***** Entries provided
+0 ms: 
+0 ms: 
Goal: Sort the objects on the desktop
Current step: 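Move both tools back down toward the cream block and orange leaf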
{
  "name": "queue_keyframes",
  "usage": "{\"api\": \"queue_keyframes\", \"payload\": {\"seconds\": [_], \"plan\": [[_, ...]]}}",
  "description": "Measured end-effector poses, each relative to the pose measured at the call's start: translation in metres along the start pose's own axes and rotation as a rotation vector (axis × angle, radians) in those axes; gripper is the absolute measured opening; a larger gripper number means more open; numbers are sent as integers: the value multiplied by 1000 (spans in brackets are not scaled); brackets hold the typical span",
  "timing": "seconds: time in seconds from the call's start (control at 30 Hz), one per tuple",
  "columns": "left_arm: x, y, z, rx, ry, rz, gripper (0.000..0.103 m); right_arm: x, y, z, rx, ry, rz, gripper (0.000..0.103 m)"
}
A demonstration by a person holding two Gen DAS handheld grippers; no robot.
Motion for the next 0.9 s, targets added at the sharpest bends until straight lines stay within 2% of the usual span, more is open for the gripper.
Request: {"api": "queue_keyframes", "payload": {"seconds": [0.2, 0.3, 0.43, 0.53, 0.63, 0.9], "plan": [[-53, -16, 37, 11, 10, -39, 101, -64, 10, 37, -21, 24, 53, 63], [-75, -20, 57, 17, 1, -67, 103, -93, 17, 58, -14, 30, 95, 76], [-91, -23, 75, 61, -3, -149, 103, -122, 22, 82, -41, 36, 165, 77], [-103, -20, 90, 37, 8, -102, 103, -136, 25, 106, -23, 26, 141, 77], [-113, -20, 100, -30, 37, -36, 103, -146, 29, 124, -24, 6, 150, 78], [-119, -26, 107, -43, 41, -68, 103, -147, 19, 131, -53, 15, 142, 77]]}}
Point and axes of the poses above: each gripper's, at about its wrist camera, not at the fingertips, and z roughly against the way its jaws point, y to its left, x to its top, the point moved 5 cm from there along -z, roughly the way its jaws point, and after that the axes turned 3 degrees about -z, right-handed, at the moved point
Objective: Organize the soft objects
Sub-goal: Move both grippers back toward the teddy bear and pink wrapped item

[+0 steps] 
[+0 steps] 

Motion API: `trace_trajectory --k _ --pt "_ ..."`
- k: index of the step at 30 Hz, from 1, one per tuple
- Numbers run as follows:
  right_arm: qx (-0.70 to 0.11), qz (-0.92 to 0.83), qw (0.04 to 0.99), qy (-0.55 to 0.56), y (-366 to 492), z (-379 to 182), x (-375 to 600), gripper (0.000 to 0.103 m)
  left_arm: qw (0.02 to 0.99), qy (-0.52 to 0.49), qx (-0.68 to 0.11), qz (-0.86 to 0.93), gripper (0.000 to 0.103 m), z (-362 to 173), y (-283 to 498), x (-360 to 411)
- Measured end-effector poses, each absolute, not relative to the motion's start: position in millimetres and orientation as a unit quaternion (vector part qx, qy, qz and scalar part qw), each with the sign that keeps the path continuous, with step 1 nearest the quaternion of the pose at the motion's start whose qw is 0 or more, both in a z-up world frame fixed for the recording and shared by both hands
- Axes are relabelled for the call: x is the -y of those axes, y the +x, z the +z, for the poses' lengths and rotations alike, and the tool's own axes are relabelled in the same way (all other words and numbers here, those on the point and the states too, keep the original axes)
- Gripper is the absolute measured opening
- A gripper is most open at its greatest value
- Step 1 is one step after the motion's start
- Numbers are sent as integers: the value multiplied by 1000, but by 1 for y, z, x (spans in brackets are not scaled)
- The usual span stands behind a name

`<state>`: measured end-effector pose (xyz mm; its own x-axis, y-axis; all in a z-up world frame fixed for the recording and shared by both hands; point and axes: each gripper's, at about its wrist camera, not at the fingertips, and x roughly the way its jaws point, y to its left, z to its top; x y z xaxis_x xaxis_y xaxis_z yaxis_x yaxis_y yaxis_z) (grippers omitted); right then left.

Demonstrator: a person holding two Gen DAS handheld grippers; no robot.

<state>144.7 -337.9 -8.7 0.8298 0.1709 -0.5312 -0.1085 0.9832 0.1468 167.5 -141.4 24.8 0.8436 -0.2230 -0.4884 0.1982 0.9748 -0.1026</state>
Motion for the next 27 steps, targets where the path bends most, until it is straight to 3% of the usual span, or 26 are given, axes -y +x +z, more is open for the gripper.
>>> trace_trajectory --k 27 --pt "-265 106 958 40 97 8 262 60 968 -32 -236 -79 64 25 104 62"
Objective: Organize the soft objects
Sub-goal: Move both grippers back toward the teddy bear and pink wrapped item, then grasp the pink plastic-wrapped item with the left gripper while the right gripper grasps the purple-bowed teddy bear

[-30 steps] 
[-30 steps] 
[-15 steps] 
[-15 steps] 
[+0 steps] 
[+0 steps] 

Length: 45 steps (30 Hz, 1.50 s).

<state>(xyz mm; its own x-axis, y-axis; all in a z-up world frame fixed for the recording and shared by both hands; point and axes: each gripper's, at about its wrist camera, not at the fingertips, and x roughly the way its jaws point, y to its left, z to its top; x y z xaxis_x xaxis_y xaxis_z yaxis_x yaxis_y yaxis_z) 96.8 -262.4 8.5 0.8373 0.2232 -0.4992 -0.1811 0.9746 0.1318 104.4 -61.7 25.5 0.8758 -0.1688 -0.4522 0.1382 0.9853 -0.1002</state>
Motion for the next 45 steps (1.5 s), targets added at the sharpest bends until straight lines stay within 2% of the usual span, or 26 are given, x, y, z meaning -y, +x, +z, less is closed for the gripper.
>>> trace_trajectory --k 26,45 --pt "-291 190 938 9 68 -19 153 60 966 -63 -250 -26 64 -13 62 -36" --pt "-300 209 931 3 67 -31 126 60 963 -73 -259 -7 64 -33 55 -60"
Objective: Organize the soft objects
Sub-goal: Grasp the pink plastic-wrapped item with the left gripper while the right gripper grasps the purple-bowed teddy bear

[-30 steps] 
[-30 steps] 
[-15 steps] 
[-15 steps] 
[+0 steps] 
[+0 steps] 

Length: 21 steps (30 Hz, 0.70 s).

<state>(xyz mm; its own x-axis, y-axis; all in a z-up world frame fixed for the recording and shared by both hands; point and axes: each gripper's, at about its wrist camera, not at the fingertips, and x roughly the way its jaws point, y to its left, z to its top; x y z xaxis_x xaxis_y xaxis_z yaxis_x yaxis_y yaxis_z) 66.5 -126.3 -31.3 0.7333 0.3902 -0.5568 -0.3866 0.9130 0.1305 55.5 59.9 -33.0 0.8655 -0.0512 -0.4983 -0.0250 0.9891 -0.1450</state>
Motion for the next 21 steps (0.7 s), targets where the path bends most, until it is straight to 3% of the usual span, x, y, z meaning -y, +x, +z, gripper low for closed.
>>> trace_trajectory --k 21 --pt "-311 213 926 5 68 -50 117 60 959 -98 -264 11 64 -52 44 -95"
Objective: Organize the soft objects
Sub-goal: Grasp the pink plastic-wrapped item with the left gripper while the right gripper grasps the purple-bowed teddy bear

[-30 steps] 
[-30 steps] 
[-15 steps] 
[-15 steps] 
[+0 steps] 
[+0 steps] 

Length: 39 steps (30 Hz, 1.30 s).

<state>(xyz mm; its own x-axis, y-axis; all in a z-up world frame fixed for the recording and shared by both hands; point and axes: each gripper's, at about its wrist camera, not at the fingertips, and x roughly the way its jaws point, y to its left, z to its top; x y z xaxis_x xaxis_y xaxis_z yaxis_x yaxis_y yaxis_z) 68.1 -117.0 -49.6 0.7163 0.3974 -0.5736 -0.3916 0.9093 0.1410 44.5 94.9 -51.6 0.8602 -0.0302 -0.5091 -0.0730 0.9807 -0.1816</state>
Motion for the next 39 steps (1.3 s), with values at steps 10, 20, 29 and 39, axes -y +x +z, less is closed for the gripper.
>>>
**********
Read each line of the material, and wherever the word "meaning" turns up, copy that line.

Motion for the next 45 steps (1.5 s), targets added at the sharpest bends until straight lines stay within 2% of the usual span, or 26 are given, x, y, z meaning -y, +x, +z, less is closed for the gripper.
Motion for the next 21 steps (0.7 s), targets where the path bends most, until it is straight to 3% of the usual span, x, y, z meaning -y, +x, +z, gripper low for closed.

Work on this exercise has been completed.